The magnitude of velocity, $|\overrightarrow{v}|=\sqrt{v_x^2+v_y^2+v_z^2}$, is the speed.

Acceleration

The average acceleration is ${\overrightarrow{a}}_{\text{avg}}=\frac{\overrightarrow{\mathrm{\Delta }v}}{\mathrm{\Delta }t}$. The instantaneous acceleration is:

$$\overrightarrow{a}=\frac{d\overrightarrow{v}}{dt}=\frac{d{v}_x}{dt}\hat{i}+\frac{d{v}_y}{dt}\hat{j}+\frac{d{v}_z}{dt}\hat{k}=a_x\hat{i}+a_y\hat{j}+a_z\hat{k}$$

Acceleration can change the magnitude or direction of velocity (e.g., in circular motion). Fundamentals of Physics emphasizes the vector nature of these quantities in multi-dimensional motion.

Derivation: Instantaneous Velocity in 2D
The position vector is $\overrightarrow{r}(t)=x(t)\hat{i}+y(t)\hat{j}$. The velocity is the derivative:

$$\overrightarrow{v}=\frac{d\overrightarrow{r}}{dt}=\frac{d}{dt}(x\hat{i}+y\hat{j})=\frac{dx}{dt}\hat{i}+\frac{dy}{dt}\hat{j}=v_x\hat{i}+v_y\hat{j}$$

For example, if $\overrightarrow{r}(t)=(2t^2)\hat{i}+(3t)\hat{j}$, then $\overrightarrow{v}=4t\hat{i}+3\hat{j}$.

Derivation: Instantaneous Acceleration in 2D
The velocity vector is $\overrightarrow{v}(t)=v_x\hat{i}+v_y\hat{j}$. The acceleration is:

$$\overrightarrow{a}=\frac{d\overrightarrow{v}}{dt}=\frac{d}{dt}(v_x\hat{i}+v_y\hat{j})=\frac{d{v}_x}{dt}\hat{i}+\frac{d{v}_y}{dt}\hat{j}=a_x\hat{i}+a_y\hat{j}$$

If $\overrightarrow{v}(t)=(4t)\hat{i}+(3)\hat{j}$, then $\overrightarrow{a}=4\hat{i}+0\hat{j}=4\hat{i}$.

Solved Example: A JEE Main problem involves a particle moving from position ${\overrightarrow{r}}_1=2\hat{i}+3\hat{j}m$ to ${\overrightarrow{r}}_2=5\hat{i}+7\hat{j}m$ in $2s$. Find the average velocity.

• Solution:
  Displacement: $\overrightarrow{\mathrm{\Delta }r}={\overrightarrow{r}}_2-{\overrightarrow{r}}_1=(5\hat{i}+7\hat{j})-(2\hat{i}+3\hat{j})=3\hat{i}+4\hat{j}m$.
  Average velocity:$${\overrightarrow{v}}_{\text{avg}}=\frac{\overrightarrow{\mathrm{\Delta }r}}{\mathrm{\Delta }t}=\frac{3\hat{i}+4\hat{j}}{2}=1.5\hat{i}+2\hat{j}m/s$$Magnitude: $|{\overrightarrow{v}}_{\text{avg}}|=\sqrt{{1.5}^2+2^2}\approx 2.5m/s$ (2 significant figures, April 14, 2025).
  • JEE Tip: Use vector subtraction for displacement; divide by time for average velocity.
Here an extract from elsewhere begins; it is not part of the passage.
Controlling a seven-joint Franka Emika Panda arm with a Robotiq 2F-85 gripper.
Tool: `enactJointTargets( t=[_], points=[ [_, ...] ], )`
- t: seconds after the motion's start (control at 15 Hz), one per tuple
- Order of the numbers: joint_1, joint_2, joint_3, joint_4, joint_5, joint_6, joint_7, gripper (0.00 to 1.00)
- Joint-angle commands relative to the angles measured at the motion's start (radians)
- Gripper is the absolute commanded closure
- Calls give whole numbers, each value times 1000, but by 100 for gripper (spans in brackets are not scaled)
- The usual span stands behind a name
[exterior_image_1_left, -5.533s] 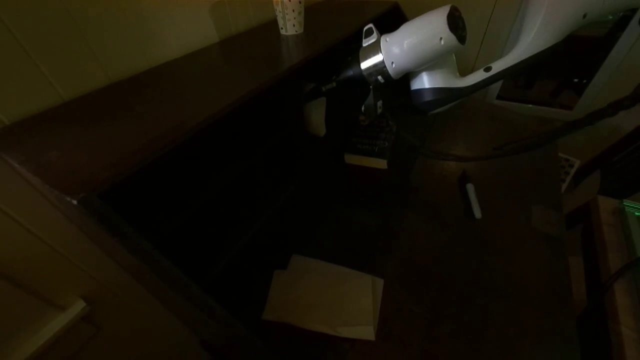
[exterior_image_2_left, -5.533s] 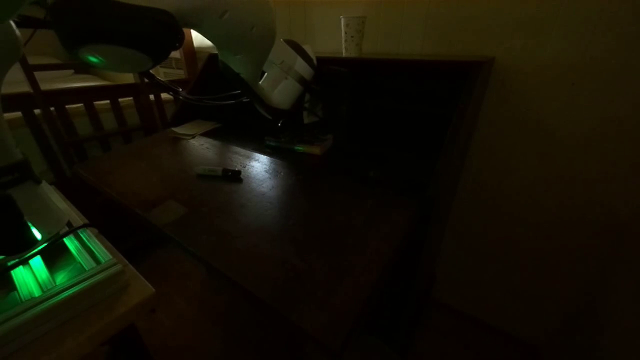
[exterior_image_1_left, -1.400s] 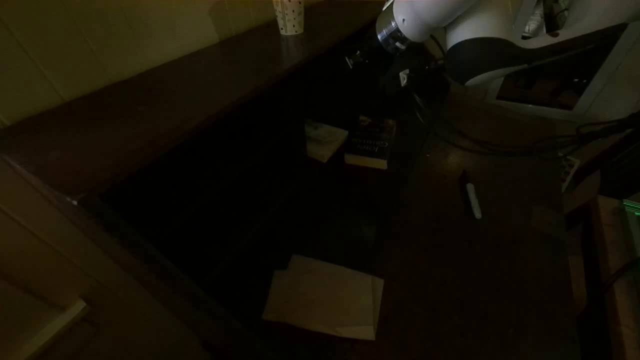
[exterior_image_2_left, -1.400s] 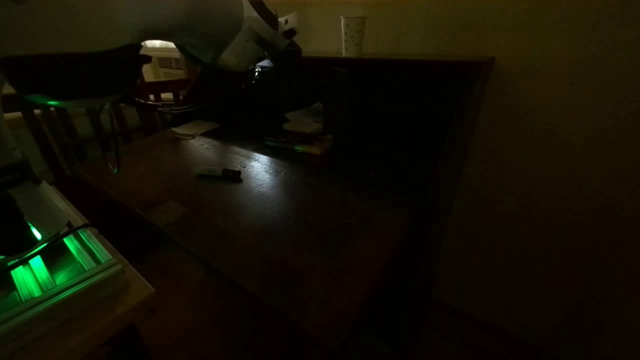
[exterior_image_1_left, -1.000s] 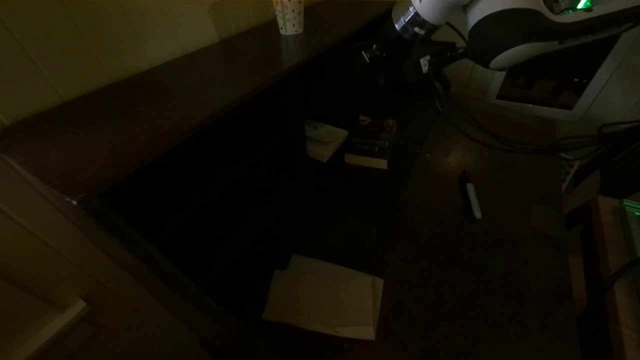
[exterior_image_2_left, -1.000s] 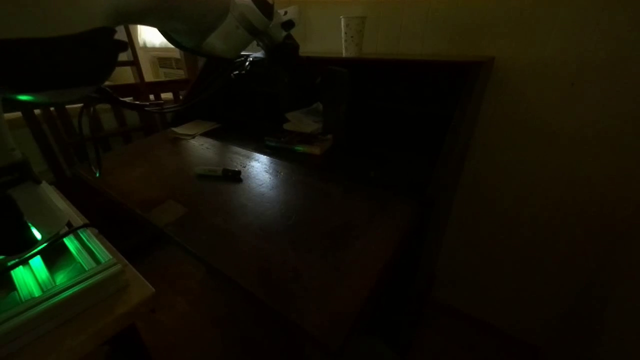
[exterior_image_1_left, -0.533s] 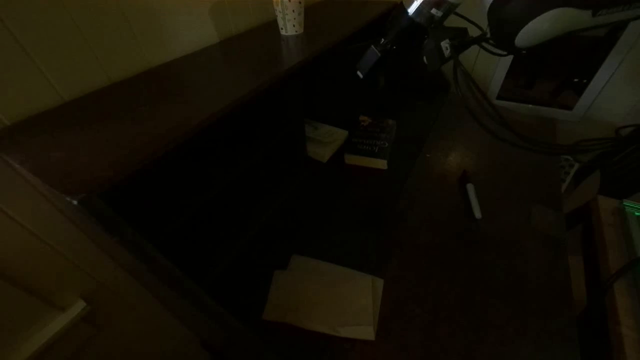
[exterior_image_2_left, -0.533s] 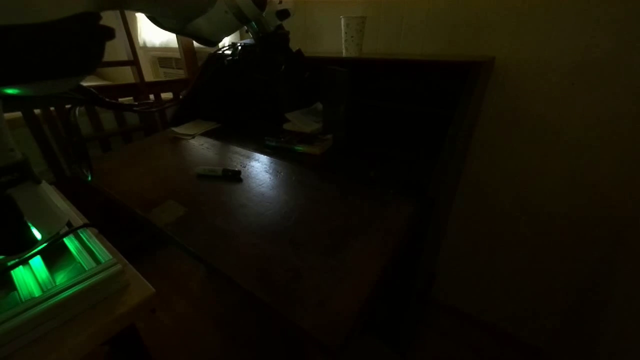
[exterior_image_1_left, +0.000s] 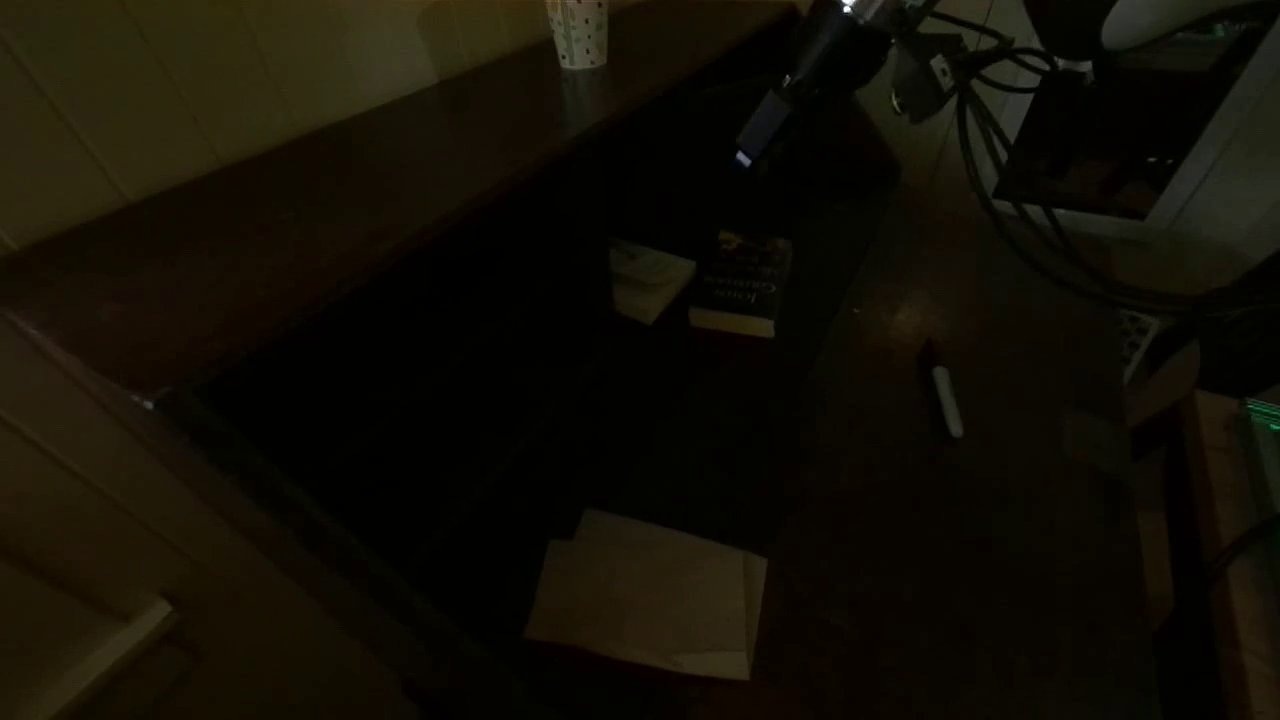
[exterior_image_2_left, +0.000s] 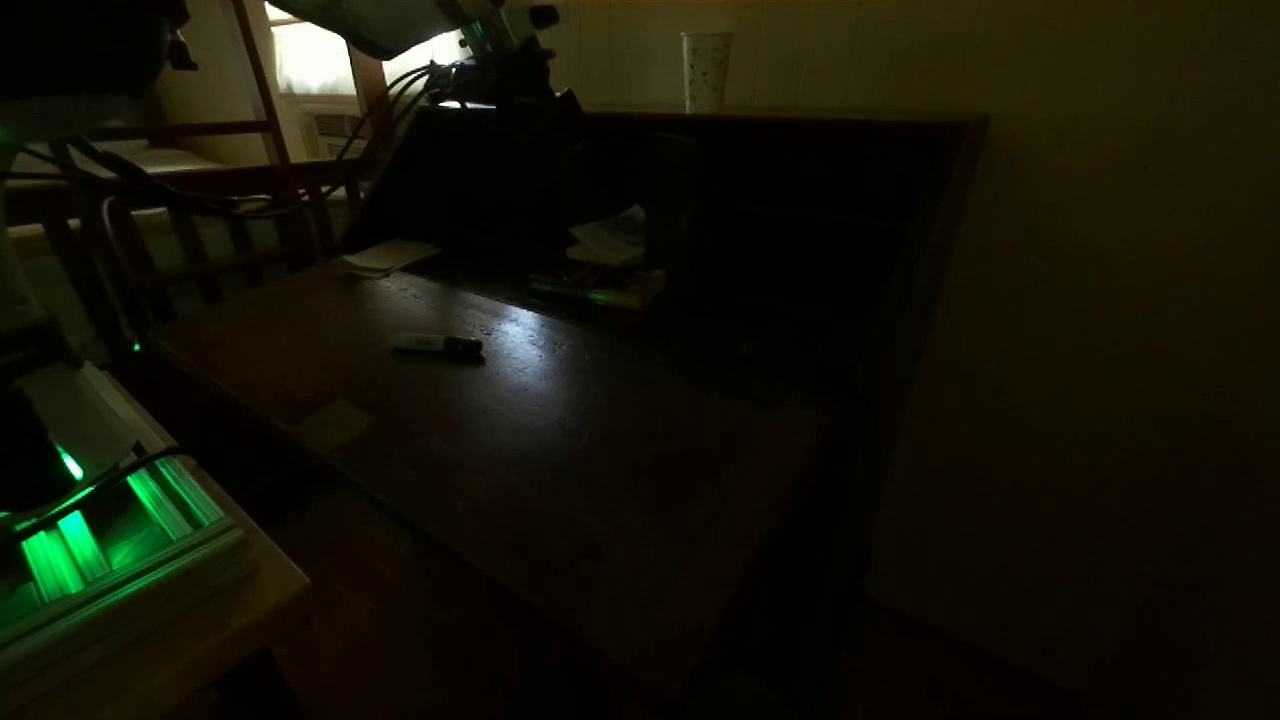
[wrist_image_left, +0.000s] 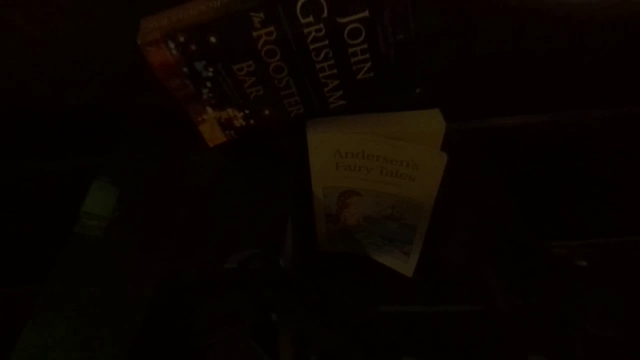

Common error: Using distance instead of displacement.

Solved Example: A NEET problem gives a particle’s position as $\overrightarrow{r}(t)=(3t^2)\hat{i}+(4t)\hat{j}m$. Find the velocity at $t=2s$.

• Solution:
  Velocity: $\overrightarrow{v}=\frac{d\overrightarrow{r}}{dt}$. Given $\overrightarrow{r}(t)=(3t^2)\hat{i}+(4t)\hat{j}$:$$\overrightarrow{v}=\frac{d}{dt}(3t^2)\hat{i}+\frac{d}{dt}(4t)\hat{j}=(6t)\hat{i}+4\hat{j}$$At $t=2$: $\overrightarrow{v}=6(2)\hat{i}+4\hat{j}=12\hat{i}+4\hat{j}m/s$.
  • NEET Tip: Differentiate each component of the position vector. Common error: Forgetting to differentiate.

Solved Example: A JEE Advanced problem involves a particle with velocity $\overrightarrow{v}(t)=(2t)\hat{i}+(3t^2)\hat{j}m/s$. Find the acceleration at $t=1s$.

• Solution:
  Acceleration: $\overrightarrow{a}=\frac{d\overrightarrow{v}}{dt}$. Given $\overrightarrow{v}(t)=(2t)\hat{i}+(3t^2)\hat{j}$:$$\overrightarrow{a}=\frac{d}{dt}(2t)\hat{i}+\frac{d}{dt}(3t^2)\hat{j}=2\hat{i}+(6t)\hat{j}$$At $t=1$: $\overrightarrow{a}=2\hat{i}+6(1)\hat{j}=2\hat{i}+6\hat{j}m/s^2$.
  • JEE Tip: Acceleration is the derivative of velocity; compute each component separately. Common error: Incorrect differentiation.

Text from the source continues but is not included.